Harness the events of life for your own evolution…
Responding, or responsibility, comes from the Latin word ‘respondere’ which means to respond. So, for me, it is really all about what is our response to what is happening in our lives? At the end of the 16th century, the meaning developed to include ‘answerable to’ or ‘expected to justify.’ In the 17th century responsibility was also extended to include the idea of accountability.
Right now, my sense is that we’ve created radically different cultures around the world in places like North Korea, Afghanistan, Norway, Iran, Australia. And in all of these different cultures there’s extraordinarily little responsibility or accountability on our planet right now. What I’m going to focus on tonight is the idea of a lack of responsibility. I’m not going to get into the debate about the difference between responsibility and accountability and I will use both these terms interchangeably.
Each lifetime is made up of millions of events, most of which are mundane. We wake up, we make a cup of tea, we shower, we get dressed. Other events are more meaningful; we make a good friend, we fall in love, we establish a new business, we move house. Then there are traumatic events; we get divorced, loved ones die – these are life changing events. Of course, there’s an awful lot in between but every one of these events makes up a lifetime.
It seems to me that there are only two different ways to respond, i.e. take responsibility in relation to all these events. And the first and most dominant response is that we see life as something that happens to us. We have a lot of expressions for this; “she was dealt a difficult set of cards”, “he had an unbelievable amount of bad luck” and so on. This is the dominant zeitgeist in most cultures, but importantly not all cultures. The idea that life is something that happens around us and to us. The difficulty with this approach, or this response to life, is that it makes us like a cork bobbing around in the ocean. We are continually a victim to life’s ups and downs, reacting to the vicissitudes of life. An illness might strike or cancer arises, we lose our jobs, loved ones die and so we see life as something that is continually and constantly happening to us. The problem with this response to life is that it is always someone else’s, or something else’s responsibility for what happens. It might be life itself, or governments, or spouses, or bosses. In accepting that life happens to us we abrogate our responsibility to life or to other people.
The second alternative, which is much rarer, is the idea that life happens for us. Each and every one of the millions of events that happen throughout our lifetime actually occur for our benefit, our evolution, or our growth. Another version of this response, or this approach, is that we unconsciously create the life we live for our individual evolution, healing, or development. This places the emphasis squarely and fairly on us, as opposed to anyone else or life itself. If we respond to life in this way, then we start by asking a different question: which is “how or why is this designed to support me?” Obviously, for all of us, when life doesn’t evolve in the way that we think it should, or the way that we want it to – if we lose a job, or a lover walks out, or worse still we get cancer – then we have a very difficult question to ask. But for me it’s a very intelligent question. What am I here to learn from this? How is this supporting me?
RADICAL RESPONSIBILITY IS REALLY THE IDEA THAT WE STOP BLAMING ANYONE OR ANYTHING ELSE FOR HOW WE FEEL, FOR OUR SITUATION AND FOR WHAT IS GOING ON IN OUR LIFE.

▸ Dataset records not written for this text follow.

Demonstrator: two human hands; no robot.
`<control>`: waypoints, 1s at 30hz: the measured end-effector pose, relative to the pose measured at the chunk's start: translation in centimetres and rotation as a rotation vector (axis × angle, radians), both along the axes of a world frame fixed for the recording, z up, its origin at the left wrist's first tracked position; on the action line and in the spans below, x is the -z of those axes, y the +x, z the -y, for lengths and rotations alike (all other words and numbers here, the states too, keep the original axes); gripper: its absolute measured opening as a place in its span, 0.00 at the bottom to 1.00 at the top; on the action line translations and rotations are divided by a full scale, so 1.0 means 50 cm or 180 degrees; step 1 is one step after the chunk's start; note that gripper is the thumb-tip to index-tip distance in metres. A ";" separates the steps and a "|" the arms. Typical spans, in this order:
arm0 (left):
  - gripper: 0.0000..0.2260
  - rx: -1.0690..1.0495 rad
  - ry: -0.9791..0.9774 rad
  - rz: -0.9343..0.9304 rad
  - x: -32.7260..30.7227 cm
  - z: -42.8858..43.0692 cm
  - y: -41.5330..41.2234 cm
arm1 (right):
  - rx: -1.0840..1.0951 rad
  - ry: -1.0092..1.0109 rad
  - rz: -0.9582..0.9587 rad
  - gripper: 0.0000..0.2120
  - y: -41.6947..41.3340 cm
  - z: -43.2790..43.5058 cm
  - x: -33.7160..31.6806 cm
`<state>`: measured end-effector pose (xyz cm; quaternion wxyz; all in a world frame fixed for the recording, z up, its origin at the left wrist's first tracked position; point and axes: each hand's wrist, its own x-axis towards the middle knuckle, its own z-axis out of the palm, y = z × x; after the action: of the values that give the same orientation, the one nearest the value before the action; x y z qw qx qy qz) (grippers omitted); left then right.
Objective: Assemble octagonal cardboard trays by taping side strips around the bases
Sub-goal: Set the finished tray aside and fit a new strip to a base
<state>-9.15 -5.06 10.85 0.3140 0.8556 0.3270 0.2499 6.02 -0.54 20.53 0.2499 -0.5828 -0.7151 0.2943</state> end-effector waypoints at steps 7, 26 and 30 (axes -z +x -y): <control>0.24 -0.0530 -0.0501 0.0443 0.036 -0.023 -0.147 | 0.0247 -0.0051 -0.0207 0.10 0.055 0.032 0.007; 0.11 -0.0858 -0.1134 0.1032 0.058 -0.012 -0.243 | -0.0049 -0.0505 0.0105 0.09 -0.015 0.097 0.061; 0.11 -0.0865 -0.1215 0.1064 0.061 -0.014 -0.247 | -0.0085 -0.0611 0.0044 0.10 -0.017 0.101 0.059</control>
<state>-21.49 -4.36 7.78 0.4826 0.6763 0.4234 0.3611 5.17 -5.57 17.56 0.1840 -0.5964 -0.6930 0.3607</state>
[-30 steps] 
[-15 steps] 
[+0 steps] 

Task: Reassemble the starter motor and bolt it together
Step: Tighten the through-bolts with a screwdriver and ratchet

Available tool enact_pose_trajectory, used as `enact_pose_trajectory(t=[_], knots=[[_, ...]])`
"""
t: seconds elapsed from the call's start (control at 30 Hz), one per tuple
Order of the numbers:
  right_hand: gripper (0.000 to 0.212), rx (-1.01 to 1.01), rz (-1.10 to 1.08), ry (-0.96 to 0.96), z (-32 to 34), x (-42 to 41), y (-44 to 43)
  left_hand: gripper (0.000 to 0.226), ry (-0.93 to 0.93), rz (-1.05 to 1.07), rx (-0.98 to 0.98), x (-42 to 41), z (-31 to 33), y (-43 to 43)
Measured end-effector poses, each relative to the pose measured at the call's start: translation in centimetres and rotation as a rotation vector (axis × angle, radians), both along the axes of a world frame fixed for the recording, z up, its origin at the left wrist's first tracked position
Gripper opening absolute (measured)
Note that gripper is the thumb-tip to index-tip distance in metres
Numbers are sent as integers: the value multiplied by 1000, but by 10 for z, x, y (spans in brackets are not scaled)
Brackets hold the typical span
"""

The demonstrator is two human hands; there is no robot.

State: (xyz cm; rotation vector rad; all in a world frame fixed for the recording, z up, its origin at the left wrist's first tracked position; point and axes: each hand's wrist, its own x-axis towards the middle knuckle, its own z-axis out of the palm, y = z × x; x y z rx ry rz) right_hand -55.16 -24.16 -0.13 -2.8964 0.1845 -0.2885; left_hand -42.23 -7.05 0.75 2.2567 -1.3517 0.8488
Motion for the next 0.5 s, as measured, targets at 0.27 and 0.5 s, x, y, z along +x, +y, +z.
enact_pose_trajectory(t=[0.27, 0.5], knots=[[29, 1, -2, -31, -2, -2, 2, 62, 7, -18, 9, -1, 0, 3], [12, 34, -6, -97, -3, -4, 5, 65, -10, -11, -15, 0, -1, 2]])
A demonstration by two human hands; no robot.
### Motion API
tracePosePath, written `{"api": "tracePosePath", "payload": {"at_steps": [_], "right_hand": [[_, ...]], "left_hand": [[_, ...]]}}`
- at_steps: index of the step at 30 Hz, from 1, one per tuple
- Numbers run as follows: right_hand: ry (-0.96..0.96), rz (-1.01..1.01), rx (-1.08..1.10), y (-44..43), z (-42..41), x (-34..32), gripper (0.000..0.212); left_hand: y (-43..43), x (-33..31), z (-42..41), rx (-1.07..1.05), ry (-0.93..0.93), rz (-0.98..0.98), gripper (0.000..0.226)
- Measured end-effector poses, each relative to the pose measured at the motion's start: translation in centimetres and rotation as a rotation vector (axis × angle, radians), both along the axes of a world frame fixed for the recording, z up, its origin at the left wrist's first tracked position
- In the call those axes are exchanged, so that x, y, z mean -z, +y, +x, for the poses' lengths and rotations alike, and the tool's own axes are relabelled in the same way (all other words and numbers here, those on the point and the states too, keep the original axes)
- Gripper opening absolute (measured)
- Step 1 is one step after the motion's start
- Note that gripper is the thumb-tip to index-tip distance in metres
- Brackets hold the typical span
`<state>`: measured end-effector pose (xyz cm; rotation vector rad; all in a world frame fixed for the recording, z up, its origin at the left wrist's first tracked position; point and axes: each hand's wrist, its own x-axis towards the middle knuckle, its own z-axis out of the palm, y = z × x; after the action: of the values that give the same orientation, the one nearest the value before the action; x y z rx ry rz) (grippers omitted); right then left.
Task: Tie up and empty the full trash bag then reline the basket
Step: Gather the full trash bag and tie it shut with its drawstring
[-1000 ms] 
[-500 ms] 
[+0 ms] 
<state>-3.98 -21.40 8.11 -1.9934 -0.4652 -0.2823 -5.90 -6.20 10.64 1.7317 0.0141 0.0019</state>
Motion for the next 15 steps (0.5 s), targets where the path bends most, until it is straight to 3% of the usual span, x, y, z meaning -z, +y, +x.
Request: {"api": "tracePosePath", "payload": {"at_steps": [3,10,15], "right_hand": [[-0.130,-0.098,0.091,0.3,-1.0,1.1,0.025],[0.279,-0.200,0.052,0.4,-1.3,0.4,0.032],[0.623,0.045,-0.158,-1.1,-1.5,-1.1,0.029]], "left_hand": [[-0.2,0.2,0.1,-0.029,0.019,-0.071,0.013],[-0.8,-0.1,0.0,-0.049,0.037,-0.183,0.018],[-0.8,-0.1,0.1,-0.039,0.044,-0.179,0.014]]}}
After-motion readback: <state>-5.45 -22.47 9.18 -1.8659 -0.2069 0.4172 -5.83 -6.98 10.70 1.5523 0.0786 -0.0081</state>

Under the first option we are continually holding someone or something else responsible for our current situation. And in our current situation, we might be miserable, we might be depressed, we might have a lack of money, we might be alone. Whatever it is, if we see life as something that is happening to us, then its somebody else’s fault, somebody else is responsible for that. Under the second option we are responsible for seeing the bigger picture and harnessing the events of life for our own evolution. This is what I’m calling radical responsibility. It is really the idea that we stop blaming anyone or anything else for how we feel, for our situation and for what is going on in our life.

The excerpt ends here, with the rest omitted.